America, if not the world, has come to a sputtering, clanking halt as literally everything that we take for normal in our modern life is turned topsy-turvy due to a virus that sounds more like a slang name for the effects one might experience from overindulging in a popular Mexican beer ('my buddies and I had the Corona virus and were barfing all Sunday morning because we drank up an entire half-barrel at the beach party on Saturday').  Is it just me, or does it seem like we have over-reacted to something that we frankly don't know that much about?

The historic records are clear.  There have been other pandemics and epidemics in history — the Black Plague, smallpox, the Spanish flu pandemic of the early 1900s, tuberculosis, the polio crisis (also in the early 20th century), AIDS.  But even going back to Biblical days, even taking into account the exile/expulsion of those suffering from leprosy, there has never in human history been such ado over a disease about which — I repeat — we seem to know so very little about.

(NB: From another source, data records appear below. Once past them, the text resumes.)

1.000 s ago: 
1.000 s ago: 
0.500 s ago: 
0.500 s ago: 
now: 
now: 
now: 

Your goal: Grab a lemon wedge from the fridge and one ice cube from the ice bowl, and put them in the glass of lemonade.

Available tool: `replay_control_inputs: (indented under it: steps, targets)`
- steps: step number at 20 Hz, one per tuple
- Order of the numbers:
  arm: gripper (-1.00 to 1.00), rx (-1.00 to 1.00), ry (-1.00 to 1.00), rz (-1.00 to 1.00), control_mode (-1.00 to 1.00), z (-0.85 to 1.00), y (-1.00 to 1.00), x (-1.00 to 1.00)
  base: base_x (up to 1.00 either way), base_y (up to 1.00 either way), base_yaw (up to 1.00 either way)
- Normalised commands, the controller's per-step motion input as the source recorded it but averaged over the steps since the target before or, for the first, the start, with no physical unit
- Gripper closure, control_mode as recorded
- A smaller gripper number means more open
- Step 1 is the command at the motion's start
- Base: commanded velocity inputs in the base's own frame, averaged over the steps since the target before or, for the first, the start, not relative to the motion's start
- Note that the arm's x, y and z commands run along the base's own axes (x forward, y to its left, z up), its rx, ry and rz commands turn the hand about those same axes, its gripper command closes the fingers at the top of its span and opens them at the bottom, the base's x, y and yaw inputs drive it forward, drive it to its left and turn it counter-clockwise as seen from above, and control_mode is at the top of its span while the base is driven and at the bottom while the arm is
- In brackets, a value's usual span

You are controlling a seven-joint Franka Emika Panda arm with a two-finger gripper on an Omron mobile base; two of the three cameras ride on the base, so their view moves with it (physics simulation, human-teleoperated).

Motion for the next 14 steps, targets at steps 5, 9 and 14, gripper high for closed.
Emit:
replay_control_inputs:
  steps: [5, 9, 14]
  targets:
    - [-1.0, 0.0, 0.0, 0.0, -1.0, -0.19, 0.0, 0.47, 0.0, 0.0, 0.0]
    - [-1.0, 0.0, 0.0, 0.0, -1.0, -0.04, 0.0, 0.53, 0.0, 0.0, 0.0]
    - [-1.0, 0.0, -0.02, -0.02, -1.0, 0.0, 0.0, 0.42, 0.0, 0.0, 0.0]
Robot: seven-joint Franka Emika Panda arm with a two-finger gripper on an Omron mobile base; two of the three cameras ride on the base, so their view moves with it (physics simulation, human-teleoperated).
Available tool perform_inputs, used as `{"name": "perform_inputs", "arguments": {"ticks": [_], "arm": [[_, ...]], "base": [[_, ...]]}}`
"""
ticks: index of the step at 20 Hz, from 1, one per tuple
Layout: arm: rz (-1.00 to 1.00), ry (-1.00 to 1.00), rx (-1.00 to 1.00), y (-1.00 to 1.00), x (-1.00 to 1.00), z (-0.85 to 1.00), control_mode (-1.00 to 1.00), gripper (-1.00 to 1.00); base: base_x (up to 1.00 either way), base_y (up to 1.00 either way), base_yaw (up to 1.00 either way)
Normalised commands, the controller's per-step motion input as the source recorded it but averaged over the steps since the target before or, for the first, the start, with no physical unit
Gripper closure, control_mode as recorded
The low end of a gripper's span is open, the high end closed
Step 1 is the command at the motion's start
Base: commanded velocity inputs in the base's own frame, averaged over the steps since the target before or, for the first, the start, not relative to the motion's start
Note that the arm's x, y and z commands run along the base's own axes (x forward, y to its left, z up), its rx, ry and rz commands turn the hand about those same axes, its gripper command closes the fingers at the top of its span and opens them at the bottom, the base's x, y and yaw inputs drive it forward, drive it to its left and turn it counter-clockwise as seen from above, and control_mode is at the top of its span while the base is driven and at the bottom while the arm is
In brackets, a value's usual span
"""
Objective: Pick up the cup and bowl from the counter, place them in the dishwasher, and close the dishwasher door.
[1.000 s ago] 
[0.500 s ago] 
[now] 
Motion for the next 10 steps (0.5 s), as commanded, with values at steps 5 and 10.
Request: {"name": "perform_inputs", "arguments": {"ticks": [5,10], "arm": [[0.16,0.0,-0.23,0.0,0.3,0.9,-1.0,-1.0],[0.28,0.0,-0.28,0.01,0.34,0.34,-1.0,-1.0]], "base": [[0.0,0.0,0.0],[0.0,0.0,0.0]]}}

Let's take the AIDS epidemic. Most of us are old enough to remember when this disease first started making the news.  A sexually-transmitted disease, it was at first a near-certain death sentence as the virus swept through the body, affecting one's own immune system and leaving one vulnerable to the ravages of what would be, under normal circumstance, relatively benign diseases.  But did we shut down the world?  Did everything stop dead in its tracks to prevent the spread of this affliction?  Did someone even say, "Hey, it's sexually transmitted, so maybe we should just stop fucking. That'll stop it!!"  HELL NO!  We were told to practice "safe sex"; avoid certain types of sexual activities, and use a condom.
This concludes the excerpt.